This is one situation where I think spreading information – just factual information – might also be very helpful. In my experience, many people who have not been a childbearing age woman have never heard of an ectopic pregnancy, don’t know that miscarriage requires surgical removal of the fetus (when I was younger, I thought it just sort of bled out), don’t realize that women’s bodies expel embryos ALL the freaking time, etc. people also don’t understand how many fetal development problems are incompatible with life. I’m not talking about down syndrome, I’m talking about fetuses that don’t have lungs or half their brain. Does anyone remember Andrew Sullivan‘s (yes, I know he’s very controversial these days) series where he collected stories of late term abortions? He went from thinking they were abhorrent to thinking they might be the most justifiable of all abortions.
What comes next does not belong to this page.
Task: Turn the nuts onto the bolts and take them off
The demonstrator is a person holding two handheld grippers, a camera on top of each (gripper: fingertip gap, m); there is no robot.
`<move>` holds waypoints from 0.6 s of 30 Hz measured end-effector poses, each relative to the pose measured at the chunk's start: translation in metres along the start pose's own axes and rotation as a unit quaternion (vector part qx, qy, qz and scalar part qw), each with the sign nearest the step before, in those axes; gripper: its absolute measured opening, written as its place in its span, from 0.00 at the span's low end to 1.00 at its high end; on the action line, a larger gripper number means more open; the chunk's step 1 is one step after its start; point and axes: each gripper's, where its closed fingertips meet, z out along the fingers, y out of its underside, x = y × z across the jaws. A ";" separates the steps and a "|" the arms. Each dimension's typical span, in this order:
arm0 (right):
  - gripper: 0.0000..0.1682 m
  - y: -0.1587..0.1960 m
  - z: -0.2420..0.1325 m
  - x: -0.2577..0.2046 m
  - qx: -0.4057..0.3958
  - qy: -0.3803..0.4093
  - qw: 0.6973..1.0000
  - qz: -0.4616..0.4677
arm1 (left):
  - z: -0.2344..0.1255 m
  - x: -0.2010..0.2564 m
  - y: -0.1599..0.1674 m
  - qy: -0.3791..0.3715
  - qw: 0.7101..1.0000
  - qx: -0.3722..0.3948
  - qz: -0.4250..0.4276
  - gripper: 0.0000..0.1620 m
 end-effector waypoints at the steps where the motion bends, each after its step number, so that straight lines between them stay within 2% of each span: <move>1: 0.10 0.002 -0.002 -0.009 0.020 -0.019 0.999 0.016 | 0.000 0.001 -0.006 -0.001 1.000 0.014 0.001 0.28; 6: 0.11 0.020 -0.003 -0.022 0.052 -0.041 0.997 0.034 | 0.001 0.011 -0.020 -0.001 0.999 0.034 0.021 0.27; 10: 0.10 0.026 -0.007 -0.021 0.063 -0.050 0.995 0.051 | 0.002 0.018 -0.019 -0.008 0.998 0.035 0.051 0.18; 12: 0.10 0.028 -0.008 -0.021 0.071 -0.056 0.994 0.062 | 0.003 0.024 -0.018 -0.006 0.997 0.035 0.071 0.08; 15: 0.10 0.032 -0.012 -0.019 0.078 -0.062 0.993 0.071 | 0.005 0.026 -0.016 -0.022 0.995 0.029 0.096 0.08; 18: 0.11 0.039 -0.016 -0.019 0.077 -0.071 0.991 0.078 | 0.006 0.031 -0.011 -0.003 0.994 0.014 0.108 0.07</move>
We don’t really talk about these things. I think now we need to. The trigger law in my state has zero exceptions, but I don’t honestly think even most Republicans would want to force women to continue with an ectopic pregnancy if they understood what it was. Time to make this stuff common knowledge.
Life of the mother is always an acceptable reason. It's self defense
I'm wondering if women in states like yours have been secretly getting abortions all along, while the general populace just thinks the kids are being really good and that the women and girls are mostly too virtuous for out-of-wedlock pregnancies. Now maybe general awareness of the consequences of unplanned pregnancies and un-prepared-for births will start increasing as families and communities find themselves with responsibilities for kids growing up in harsh circumstances.
A Politico article today reminds us of the difference between the employed, self-sufficient "settled" working class and the "hard-living" folks. Unwanted pregnancies undoubtedly span both sides of the fence due to, well, basic human nature. Now, the "settled" families may find themselves dealing with more babies than they've come to regard as "normal", along with more personal stories about not-quite-ready parents. The impact of Roe over the past fifty years has perhaps been invisible in these communities. Only the grandparents and great-grandparents remember the days before Roe.
I have no doubt that happens. I’ve heard there’s a big illegal trade in abortion pills in Mexico, and God knows drug dealers manage to get every other kind of pill to people who want it. And of course, there are other ways that women found before Roe and have probably used for thousands of years.
I think you are spot on about the role of memory, or rather, the lack of it.
I have no doubt that the reliance on abortion pills will skyrocket, and women will use them past the point of efficacy, and will avoid the requisite follow-up ultrasound regardless of when they use them, and we will see deaths- too many deaths. Not from wire hangers or Lysol, but from pills that are completely safe if used under medical supervision. Maybe I am overreaching but I desperately hope we can protect access to medical abortion (through inter-state mail) and the associated follow up healthcare, even if we lose access to surgical abortions in large swaths of the nation.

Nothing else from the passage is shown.